Sahoko Tanabe of Tokyo, 63, lost money in Japan's stock market crash more than two decades ago, but she's buying again. "Abenomics," a mix of fiscal and monetary stimulus named for Japan's new prime minister, has ignited Japanese stocks, and she doesn't want to miss out.

"You're bound to fail if you have a pessimistic attitude," she says.

But for every Tanabe, there seem to be more people like Madeleine Bosco, the Californian who sold her stocks and ditched many of her credit cards. "All of a sudden you look at all these things you're buying that you don't need," she says.

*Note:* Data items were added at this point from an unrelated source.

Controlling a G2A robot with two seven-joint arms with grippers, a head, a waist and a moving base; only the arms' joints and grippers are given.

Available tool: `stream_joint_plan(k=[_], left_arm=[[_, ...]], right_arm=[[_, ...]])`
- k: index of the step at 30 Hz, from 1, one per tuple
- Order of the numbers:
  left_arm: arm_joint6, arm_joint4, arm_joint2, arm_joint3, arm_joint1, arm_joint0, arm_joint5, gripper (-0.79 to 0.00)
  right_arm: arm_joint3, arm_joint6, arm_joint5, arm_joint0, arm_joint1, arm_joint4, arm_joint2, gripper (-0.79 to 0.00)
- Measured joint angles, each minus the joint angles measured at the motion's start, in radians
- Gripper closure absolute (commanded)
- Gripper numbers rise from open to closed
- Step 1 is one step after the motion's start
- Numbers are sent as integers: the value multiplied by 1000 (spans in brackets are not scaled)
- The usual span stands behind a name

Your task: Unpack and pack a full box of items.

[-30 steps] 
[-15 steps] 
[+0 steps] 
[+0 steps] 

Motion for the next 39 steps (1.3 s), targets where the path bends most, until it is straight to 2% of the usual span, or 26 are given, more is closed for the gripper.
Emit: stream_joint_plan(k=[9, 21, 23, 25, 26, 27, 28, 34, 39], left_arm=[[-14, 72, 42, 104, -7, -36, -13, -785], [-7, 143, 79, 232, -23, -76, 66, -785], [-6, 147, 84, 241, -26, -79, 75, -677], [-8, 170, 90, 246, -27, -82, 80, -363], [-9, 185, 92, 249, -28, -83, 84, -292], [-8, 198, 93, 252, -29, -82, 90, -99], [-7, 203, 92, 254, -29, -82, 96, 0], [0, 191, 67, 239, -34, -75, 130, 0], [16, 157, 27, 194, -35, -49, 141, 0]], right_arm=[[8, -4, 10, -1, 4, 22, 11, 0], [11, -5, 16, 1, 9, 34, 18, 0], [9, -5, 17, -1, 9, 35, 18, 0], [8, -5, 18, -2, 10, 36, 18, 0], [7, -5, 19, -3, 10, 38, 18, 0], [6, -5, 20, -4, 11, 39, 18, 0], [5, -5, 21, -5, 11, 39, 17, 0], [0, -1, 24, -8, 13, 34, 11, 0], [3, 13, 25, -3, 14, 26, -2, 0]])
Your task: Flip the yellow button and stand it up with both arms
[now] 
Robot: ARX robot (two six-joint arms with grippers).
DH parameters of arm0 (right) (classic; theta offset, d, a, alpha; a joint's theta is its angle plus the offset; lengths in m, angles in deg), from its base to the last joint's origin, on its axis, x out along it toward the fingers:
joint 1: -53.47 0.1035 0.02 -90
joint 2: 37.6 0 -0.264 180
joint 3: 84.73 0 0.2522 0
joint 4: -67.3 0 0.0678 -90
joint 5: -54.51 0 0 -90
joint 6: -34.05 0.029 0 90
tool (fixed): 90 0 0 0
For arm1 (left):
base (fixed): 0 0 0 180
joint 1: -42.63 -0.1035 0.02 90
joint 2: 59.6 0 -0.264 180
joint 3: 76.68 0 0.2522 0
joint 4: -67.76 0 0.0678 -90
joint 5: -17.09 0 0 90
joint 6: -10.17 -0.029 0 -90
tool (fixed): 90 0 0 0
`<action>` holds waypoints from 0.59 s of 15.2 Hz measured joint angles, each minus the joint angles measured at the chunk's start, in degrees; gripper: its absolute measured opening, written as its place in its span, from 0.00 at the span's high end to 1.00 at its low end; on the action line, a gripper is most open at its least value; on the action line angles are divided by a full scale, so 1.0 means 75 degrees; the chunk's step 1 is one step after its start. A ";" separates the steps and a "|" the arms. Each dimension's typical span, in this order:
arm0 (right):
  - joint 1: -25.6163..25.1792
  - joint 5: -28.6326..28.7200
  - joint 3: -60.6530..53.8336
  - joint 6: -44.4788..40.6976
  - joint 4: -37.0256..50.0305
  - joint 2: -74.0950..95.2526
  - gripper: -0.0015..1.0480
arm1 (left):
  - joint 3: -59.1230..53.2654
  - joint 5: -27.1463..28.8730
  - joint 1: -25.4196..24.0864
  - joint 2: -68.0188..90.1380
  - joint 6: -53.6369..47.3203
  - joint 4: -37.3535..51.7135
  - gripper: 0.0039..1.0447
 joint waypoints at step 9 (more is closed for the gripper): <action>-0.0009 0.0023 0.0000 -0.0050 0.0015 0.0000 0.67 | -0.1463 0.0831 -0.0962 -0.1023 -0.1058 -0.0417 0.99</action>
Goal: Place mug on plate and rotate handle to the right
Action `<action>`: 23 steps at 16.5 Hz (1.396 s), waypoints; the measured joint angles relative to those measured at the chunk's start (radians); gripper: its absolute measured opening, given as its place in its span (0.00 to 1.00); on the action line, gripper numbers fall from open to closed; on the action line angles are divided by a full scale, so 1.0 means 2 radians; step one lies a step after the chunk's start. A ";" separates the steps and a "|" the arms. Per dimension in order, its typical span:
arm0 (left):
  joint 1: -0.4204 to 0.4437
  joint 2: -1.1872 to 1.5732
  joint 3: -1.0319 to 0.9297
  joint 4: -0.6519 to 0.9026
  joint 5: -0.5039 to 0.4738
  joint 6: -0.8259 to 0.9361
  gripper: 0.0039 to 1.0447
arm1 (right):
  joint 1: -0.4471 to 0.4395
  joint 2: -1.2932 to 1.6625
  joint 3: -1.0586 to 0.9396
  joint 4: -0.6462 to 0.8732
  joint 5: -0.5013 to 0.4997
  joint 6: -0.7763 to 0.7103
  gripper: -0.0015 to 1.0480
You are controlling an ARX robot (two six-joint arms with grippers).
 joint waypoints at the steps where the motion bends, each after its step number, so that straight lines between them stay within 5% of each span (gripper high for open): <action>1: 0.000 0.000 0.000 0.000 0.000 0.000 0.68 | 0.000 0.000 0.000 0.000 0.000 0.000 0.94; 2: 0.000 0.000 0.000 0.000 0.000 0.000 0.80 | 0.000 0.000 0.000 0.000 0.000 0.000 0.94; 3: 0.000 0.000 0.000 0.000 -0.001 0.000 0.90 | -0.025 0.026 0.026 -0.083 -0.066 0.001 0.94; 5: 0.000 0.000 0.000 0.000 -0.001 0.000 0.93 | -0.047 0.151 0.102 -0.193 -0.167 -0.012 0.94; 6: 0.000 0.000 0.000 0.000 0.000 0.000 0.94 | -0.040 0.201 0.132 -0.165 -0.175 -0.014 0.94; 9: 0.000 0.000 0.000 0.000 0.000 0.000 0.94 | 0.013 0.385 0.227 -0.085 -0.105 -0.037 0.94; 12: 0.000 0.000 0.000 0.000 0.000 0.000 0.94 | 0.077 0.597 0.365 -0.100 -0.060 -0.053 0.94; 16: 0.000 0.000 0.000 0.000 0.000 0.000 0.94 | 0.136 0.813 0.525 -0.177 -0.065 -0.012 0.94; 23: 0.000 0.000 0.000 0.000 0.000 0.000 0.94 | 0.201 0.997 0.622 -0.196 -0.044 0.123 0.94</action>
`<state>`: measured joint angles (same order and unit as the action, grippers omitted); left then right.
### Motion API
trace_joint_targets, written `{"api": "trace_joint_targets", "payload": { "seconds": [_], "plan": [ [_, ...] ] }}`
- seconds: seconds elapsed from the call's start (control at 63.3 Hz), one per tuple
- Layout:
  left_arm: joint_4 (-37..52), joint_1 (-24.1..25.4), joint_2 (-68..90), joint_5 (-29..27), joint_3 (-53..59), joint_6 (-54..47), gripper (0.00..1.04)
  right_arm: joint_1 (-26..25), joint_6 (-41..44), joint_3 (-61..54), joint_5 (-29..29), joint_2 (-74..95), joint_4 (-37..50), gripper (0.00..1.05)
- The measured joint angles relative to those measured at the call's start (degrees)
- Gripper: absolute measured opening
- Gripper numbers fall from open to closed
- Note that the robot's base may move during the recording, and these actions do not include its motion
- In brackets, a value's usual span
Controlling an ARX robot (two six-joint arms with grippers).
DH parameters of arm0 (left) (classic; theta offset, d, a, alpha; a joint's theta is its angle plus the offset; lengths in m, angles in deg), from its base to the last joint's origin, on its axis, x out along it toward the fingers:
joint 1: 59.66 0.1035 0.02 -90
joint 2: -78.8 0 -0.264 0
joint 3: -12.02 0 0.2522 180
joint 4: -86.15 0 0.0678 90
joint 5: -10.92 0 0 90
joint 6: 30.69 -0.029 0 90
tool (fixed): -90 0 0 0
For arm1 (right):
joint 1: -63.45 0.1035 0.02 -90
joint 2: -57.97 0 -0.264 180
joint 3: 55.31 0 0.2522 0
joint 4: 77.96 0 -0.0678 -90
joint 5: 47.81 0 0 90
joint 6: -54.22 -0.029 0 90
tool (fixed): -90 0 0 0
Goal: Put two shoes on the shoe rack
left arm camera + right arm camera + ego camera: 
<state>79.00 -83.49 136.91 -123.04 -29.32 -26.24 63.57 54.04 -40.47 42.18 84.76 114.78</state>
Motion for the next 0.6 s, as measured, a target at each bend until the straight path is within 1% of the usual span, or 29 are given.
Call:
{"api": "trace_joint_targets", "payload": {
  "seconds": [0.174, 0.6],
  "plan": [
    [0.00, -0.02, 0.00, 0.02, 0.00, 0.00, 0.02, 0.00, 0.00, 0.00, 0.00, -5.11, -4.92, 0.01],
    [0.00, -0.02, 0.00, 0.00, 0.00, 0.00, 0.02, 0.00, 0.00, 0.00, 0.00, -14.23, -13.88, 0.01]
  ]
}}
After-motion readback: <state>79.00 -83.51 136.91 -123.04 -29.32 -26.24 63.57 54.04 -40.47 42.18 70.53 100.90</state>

Attitudes like Bosco's will make for a better economy eventually — safer and more stable — but won't trigger the jobs and wage gains that are needed to make economies healthy now.

"The further you get away from the carnage in '08-'09, the memories fade," says Stephen Roach, former chief economist at investment bank Morgan Stanley, who now teaches at Yale. "But does it return to the leverage and consumer demand we had in the past and make things hunky dory? The answer is no."

___

AP Director of Polling Jennifer Agiesta, AP researcher Judith Ausuebel and AP writers Nirmala George in New Delhi, Joe McDonald in Beijing, Yuri Kageyama in Tokyo, Carlo Piovano in London, Sarah DiLorenzo in Paris, David McHugh in Frankfurt, Germany, and Nataliya Vasilyeva in Moscow contributed to this report.

Results of the AP/GfK poll can be seen online at http://www.ap-gfkpoll.com.

You can reach Bernard Condon on Twitter at http://twitter.com/BernardFCondon .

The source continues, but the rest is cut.